I can speak Toronto: Pretraining a Trajectory Foundation Model
- Introduction
- Trajectory data tokenization
- Pretraining the Trajectory Foundation Model
- Fine-tuning the Trajectory Foundation Model
- References
Can we train a foundation model for trajectory data? In this post, we explore the concept of pretraining a trajectory foundation model using a large dataset of GPS trajectories.
Introduction
The pretrained model paradigm has revolutionized many areas of machine learning, particularly in natural language processing and computer vision. The idea is to pretrain a model on a large dataset and then fine-tune it for specific tasks. But what about trajectory data? Can we apply the same principles to GPS trajectories?
Trajectory data tokenization
First we need to find a way to convert the trajectory data into a format suitable for pretraining like a corpus of text. The raw GPS trajectories are sequences of latitude and longitude points, but we can convert them into a sequence of tokens. For example, we can use the H3 geospatial indexing system to convert the latitude and longitude points into hexagonal grid cells. This allows us to represent the trajectory as a sequence of hexagonal grid cell IDs.
Is the the tokenized data similar to a corpus of text?
In terms of tokens, the models does not know the difference between a sequence of words in a sentence and a sequence of hexagonal grid cell IDs in a trajectory. The model learns to understand the relationships between the tokens, regardless of their nature. But there is a key difference is that in trajectory data the tokens are not independent of each other, there is a spatial relationship between the tokens. For example, in a hexagonal grid, if we model the trajectory as a continous consecutive sequence of hexagonal grid cell IDs, the model should know that the tokens are spatially related, and we only have six possible neighbors for each token. This is different from a text corpus, where the tokens can be more independent of each other. (Though, if we model the trajectory as a sequence of check-ins, the tokens can be more independent of each other, similar to a text corpus.)
Pretraining the Trajectory Foundation Model
Once we have tokenized the trajectory data, we can pretrain a model using a large dataset of GPS trajectories to learn the underlying patterns and structures in the data. We can use a transformer-based architecture, similar to those used in NLP and computer vision, to learn the relationships between the tokens in the trajectory sequences.
We can train encoders such as BERT specifically designed for learning representations of sequences. Or we can use autoregressive models like GPT to predict the next token in a trajectory sequence1. The goal is to learn a rich representation of the trajectory data that can be fine-tuned for specific tasks, such as trajectory prediction, anomaly detection, or clustering. I have trained an end-to-end trajectory classification model in the this link. In this code example, we can change the objective to learn a language representation by using a masked language model objective similar to what original BERT does.
Considerations for MLM for pretraining
One thing that comes to my mind is that we cannot blindly apply masking to a dataset represented by consecutive tokens spatially. This is because we do not even need a language model to learn the missing part between two adjacent tokens. If we want to find the missing part at location $m$, we can simply get the neighbors of the previous token $m-1$, which is $\mathcal{N}(m-1)$, and the neighbors of the next token $m+1$, which is $\mathcal{N}(m+1)$, and then find the intersection of these two sets: $\mathcal{N}(m-1) \cap \mathcal{N}(m+1)$. This works in a hexagonal grid. However, when data is represented by check-ins, we can use the same masking strategy as in language models, because the tokens are more independent of each other.
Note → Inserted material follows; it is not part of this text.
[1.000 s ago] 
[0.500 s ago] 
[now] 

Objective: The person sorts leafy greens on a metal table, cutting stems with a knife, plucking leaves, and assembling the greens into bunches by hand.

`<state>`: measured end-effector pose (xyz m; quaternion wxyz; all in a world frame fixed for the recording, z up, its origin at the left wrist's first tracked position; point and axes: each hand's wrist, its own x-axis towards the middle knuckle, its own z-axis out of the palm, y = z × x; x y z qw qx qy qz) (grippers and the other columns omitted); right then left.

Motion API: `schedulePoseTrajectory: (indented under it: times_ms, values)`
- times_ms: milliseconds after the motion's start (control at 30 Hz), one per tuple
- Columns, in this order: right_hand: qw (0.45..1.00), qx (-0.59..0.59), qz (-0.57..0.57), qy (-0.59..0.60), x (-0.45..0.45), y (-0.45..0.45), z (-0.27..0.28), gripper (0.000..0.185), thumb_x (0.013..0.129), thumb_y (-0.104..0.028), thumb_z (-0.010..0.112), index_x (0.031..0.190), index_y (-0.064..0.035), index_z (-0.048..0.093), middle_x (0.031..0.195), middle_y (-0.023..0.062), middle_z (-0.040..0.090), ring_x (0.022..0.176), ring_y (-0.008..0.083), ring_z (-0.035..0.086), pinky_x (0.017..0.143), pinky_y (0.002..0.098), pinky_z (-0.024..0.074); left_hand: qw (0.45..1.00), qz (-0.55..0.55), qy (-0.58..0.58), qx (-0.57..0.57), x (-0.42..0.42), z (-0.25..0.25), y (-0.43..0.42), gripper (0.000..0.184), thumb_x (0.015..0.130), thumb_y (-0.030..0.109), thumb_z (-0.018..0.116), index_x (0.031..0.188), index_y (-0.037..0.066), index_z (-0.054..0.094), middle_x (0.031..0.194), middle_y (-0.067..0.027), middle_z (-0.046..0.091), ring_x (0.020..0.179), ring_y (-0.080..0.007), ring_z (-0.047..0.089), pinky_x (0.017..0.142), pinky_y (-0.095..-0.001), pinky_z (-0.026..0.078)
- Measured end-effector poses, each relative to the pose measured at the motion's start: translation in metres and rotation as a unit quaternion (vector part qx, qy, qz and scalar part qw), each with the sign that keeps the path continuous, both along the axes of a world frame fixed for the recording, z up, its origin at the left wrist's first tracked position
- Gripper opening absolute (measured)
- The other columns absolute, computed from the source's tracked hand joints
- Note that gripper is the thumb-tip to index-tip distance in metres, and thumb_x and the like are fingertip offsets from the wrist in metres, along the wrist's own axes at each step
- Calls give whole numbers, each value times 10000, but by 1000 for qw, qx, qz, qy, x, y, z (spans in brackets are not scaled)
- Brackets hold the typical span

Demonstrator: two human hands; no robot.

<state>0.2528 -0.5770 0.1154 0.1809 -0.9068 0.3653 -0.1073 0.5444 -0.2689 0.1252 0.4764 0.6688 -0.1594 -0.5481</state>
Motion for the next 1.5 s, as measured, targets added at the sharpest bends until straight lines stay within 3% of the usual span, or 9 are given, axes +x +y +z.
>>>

Fine-tuning the Trajectory Foundation Model
After pretraining the trajectory foundation model, we can fine-tune it for specific tasks. For example, we can fine-tune the model to predict the next location in a trajectory sequence, or to classify trajectories into different categories based on their patterns.
We can also use the pretrained model to extract features from the trajectory data, which can be used for downstream tasks such as clustering or anomaly detection.